O único papel reconhecido para o Estado é fazer valer a "santidade dos contratos" e a "segurança dos bens". Com isto, referem-se à imposição de contratos de dívida, mesmo quando a sua implementação expropria um grande número de proprietários endividados e proprietários de outros tipos de bens. Esta é a história de Roma. Vemos hoje a mesma dinâmica da dívida em acção. No entanto, esta abordagem básica levou os economistas dominantes a insistirem que a civilização tinha sido capaz e deveria ter seguido esta política pró-crédito desde o seu início.

A realidade é que a civilização nunca teria arrancado se algum economista de mercado livre tivesse entrado numa máquina do tempo para recuar cinco mil anos, para as eras neolítica e da Idade do Bronze. Suponhamos que este economista possa convencer ex-chefes ou governantes sobre como organizar o seu comércio, dinheiro e gestão de terras com base na "ganância é uma coisa boa" e qualquer regulação pública é má. Se alguns Milton Friedman ou Margaret Thatcher tivessem persuadido os suméries, babilônios e outros governantes antigos a seguirem a filosofia neo-liberal de hoje, a civilização não se poderia ter desenvolvido. As economias ter-se-iam-se polarizado – como Roma fez e como as economias ocidentais fazem hoje. As populações teriam fugido ou apoiado um reformista local ou um revolucionário para derrubar o líder ouvindo tais conselhos económicos. Ou teriam acolhido os agressores inimigos prometendo cancelar as suas dívidas, libertar escravos e redistribuir a terra.

No entanto, várias gerações de linguistas, historiadores e até antropólogos engoliram a visão individualista e anti-social da disciplina económica e imaginaram que o mundo sempre foi assim. Muitos destes não-economistas adoptaram involuntariamente os seus antigos preconceitos e abordagens, bem como a história moderna, com um enviesamento. O nosso discurso diário é tão insistentemente bombardeado pelos políticos americanos de hoje que o mundo está dividido entre "democracia" com um "mercado livre" e "autocracia" com a regulação pública de que há muita fantasia sobre civilizações antigas.

David Graeber e eu procurámos compreender como as oligarquias pró-crédito prevaleceram sobre as economias de palácio que protegiam os interesses das populações endividadas no seu conjunto. Na altura em que publicou o seu livro: Debt, 5000 Years of History em 2011, o meu grupo de Harvard de Assírólogos, Egípcios e arqueólogos ainda estava em processo de escrever a história económica do antigo Oriente Próximo de uma forma radicalmente diferente das representações e crenças da maioria do público. A nossa insistência comum em como as proclamações reais de Apagamentos de Ardósias de Dívida, libertações de escravos e distribuição de terras, desempenharam um papel normal e esperado dos governantes da Mesopotâmia e dos Faraós Egípcios ainda não eram aceites na altura. Parecia impossível que tais apagamentos de ardósias tivessem sido o que tinha preservado a liberdade para o povo.

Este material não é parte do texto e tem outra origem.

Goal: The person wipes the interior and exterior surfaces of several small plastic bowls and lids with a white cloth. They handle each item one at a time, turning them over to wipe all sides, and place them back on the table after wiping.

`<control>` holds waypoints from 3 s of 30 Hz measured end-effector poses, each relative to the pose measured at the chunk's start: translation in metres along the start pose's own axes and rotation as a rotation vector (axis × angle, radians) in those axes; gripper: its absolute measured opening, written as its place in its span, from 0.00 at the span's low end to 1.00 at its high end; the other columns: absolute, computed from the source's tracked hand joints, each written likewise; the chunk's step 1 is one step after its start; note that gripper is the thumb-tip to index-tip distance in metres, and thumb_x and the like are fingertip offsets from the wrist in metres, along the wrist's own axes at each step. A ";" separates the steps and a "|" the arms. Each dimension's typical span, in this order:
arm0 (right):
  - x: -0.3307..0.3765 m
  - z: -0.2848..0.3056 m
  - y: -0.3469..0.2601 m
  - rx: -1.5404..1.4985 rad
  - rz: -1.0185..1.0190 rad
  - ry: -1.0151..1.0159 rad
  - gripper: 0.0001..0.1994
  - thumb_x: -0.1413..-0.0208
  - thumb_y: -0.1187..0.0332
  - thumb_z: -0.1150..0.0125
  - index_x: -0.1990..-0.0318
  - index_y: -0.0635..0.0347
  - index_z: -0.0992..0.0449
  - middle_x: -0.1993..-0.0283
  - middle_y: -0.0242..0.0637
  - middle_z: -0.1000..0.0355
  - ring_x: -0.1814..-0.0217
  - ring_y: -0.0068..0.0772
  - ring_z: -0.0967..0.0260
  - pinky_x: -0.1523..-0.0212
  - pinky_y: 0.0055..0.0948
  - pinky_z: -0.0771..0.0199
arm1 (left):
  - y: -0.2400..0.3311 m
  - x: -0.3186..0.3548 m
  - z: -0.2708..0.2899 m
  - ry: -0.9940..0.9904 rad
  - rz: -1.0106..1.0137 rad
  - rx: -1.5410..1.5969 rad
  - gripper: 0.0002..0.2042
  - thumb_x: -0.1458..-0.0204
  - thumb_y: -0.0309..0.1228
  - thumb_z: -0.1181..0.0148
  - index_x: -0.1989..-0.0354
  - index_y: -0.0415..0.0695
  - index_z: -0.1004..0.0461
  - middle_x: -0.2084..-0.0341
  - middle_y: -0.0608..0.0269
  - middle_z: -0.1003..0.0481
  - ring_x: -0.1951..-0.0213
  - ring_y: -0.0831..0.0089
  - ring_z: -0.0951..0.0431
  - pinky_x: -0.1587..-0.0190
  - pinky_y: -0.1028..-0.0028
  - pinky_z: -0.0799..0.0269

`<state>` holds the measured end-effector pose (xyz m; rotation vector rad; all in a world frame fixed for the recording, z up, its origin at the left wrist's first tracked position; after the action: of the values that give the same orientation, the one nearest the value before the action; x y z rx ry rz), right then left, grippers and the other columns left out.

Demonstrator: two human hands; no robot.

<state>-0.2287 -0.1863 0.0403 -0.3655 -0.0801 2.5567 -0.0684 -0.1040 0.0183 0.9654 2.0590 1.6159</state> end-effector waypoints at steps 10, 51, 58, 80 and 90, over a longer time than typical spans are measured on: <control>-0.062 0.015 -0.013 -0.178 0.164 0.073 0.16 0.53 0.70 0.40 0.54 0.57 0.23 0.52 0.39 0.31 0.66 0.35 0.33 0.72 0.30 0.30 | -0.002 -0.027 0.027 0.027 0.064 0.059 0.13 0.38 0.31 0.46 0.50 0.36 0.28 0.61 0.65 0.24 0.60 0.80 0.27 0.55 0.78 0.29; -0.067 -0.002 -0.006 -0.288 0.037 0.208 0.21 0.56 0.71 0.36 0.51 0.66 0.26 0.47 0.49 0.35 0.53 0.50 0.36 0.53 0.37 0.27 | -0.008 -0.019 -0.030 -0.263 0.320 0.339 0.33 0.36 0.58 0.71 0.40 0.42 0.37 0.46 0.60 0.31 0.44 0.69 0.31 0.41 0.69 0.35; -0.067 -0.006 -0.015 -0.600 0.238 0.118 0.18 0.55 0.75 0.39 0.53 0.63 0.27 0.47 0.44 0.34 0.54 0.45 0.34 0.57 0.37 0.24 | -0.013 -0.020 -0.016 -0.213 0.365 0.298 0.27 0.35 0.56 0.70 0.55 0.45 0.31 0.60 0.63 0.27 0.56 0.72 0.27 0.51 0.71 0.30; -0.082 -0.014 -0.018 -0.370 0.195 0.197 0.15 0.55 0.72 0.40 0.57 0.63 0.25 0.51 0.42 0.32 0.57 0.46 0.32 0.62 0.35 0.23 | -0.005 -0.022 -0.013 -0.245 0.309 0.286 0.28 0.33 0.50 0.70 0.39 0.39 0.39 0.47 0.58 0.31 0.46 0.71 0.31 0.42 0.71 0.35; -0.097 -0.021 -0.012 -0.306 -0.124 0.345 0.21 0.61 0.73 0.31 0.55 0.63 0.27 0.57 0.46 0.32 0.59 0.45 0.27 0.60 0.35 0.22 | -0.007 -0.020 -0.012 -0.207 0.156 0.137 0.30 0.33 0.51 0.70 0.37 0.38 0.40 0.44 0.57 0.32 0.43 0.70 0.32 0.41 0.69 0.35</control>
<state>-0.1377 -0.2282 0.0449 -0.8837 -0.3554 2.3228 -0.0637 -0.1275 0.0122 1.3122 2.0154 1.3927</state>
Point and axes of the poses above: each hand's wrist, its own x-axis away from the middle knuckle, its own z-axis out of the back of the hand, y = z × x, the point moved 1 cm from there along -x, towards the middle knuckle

O livro de David Graeber resumiu a minha investigação sobre o cancelamento real da dívida no antigo Oriente Próximo para mostrar que uma dívida com juros foi originalmente adoptada com cheques e saldos para evitar que polarizasse a sociedade entre credores e devedores. De facto, demonstrou que as pressões criadas pelo aparecimento da riqueza monetária em mãos individuais conduziram a uma crise económica e social que desencadeou o surgimento de grandes religiões e reformadores sociais.

Como resumiu, "o período central da Era Axial de Jasper corresponde quase exactamente ao período em que odinheiro foi inventado. Além disso, as três partes do mundo onde o dinheiro foi inventado pela primeira vez foram também as mesmas regiões onde estes sábios viviam; na verdade, tornaram-se os epicentros das religiões da Era Axial e da criatividade filosófica." Buda, Lao-Tzu e Confúcio procuraram criar um contexto social para integrar a economia. Não havia noção de deixar "o mercado trabalhar" para alocar riqueza e lucro sem fazer ideia de como poderiam ser gastos.

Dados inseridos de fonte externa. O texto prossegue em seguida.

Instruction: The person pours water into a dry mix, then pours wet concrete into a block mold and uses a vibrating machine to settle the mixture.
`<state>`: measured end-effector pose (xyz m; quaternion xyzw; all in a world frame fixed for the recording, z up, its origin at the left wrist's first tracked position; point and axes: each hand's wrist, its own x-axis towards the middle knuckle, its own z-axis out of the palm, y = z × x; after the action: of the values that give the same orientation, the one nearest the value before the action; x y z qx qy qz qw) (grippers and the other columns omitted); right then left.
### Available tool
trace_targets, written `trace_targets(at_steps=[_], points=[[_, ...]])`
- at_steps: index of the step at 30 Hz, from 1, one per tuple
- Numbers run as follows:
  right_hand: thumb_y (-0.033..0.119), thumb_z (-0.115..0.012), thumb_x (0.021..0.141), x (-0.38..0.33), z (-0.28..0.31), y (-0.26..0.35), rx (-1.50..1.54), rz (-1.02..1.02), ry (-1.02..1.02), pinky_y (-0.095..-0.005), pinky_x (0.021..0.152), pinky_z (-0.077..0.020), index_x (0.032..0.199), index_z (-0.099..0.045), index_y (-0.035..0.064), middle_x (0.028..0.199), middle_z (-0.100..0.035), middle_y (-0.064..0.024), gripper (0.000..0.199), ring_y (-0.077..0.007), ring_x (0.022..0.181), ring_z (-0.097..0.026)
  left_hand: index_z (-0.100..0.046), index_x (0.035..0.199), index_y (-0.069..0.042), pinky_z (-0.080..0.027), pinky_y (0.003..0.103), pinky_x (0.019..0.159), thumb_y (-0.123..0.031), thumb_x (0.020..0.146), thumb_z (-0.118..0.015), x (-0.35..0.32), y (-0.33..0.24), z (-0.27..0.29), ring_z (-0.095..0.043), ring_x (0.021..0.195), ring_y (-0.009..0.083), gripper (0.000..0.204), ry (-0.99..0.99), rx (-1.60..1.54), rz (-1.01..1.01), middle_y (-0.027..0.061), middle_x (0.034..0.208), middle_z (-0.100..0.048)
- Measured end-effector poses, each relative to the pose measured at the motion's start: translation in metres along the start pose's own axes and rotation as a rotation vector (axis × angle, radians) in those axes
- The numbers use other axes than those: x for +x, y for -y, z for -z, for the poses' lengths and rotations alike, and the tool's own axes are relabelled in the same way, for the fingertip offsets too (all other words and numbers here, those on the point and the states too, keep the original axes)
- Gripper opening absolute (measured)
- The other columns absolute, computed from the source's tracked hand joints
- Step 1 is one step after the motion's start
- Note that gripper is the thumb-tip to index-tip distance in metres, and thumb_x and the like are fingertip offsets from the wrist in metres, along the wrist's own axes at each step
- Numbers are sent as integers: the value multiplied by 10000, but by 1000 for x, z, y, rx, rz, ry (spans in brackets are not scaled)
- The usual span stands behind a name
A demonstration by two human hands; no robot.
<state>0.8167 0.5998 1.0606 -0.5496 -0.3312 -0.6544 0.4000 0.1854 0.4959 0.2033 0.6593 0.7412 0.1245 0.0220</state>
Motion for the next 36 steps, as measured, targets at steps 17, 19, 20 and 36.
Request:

Todas as sociedades antigas tinham uma desconfiança em termos de riqueza e, sobretudo, de riqueza monetária e financeira nas mãos dos credores, porque tendiam a acumular-se à custa da sociedade como um todo. Os antropólogos descobriram que esta é uma característica das sociedades de baixos rendimentos em geral.

Arnold Toynbee descreveu a história como uma longa dinâmica de desdobramento de desafios e respostas a interesses centrais que moldam civilizações. O maior desafio tem sido o carácter económico: quem deve beneficiar dos excedentes obtidos quando o comércio e a produção aumentam e são cada vez mais especializados e rentabilizados? Acima de tudo, como deve a sociedade organizar o crédito e a dívida necessárias para a especialização das actividades económicas – e entre funções "públicas" e "privadas"?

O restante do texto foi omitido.